[Start of Attachment]
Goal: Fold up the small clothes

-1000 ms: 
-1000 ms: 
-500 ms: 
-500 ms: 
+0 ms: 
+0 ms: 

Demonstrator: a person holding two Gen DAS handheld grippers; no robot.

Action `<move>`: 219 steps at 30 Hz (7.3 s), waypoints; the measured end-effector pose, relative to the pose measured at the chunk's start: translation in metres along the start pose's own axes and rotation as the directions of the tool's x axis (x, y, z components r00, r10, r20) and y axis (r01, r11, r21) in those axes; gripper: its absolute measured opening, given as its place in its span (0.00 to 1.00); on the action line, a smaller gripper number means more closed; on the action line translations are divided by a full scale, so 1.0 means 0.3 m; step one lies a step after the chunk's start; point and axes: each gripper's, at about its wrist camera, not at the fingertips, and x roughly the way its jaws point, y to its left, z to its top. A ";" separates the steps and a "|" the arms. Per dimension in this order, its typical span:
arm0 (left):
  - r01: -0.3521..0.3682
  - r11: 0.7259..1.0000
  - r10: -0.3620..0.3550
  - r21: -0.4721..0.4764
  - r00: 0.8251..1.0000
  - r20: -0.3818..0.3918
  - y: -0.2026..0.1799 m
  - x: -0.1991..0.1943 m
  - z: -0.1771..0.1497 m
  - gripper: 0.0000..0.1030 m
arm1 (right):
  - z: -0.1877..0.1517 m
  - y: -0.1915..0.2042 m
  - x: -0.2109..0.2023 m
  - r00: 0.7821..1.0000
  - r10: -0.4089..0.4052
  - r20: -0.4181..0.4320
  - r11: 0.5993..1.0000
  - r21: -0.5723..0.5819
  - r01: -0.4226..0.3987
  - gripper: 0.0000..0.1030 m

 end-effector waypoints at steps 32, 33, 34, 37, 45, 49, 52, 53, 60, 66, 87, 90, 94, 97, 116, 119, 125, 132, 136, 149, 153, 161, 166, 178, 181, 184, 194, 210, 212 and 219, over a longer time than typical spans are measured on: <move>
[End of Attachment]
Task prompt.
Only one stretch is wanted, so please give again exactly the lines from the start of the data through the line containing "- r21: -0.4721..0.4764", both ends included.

Answer for this exercise.
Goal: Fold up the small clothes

-1000 ms: 
-1000 ms: 
-500 ms: 
-500 ms: 
+0 ms: 
+0 ms: 

Demonstrator: a person holding two Gen DAS handheld grippers; no robot.

Action `<move>`: 219 steps at 30 Hz (7.3 s), waypoints; the measured end-effector pose, relative to the pose measured at the chunk's start: translation in metres along the start pose's own axes and rotation as the directions of the tool's x axis (x, y, z components r00, r10, r20) and y axis (r01, r11, r21) in those axes; gripper: its absolute measured opening, given as its place in its span (0.00 to 1.00); on the action line, a smaller gripper number means more closed; on the action line translations are divided by a full scale, so 1.0 means 0.3 m; step one lies a step after the chunk's start; point and axes: each gripper's, at about its wrist camera, not at the fingertips, and x roughly the way its jaws point, y to its left, z to its top. A ";" separates the steps and a "|" the arms. Per dimension in this order, its typical span:
arm0 (left):
  - r01: -0.3521..0.3682
  - r11: 0.7259..1.0000
  - r10: -0.3620..0.3550
  - r21: -0.4721..0.4764

The required output is now complete.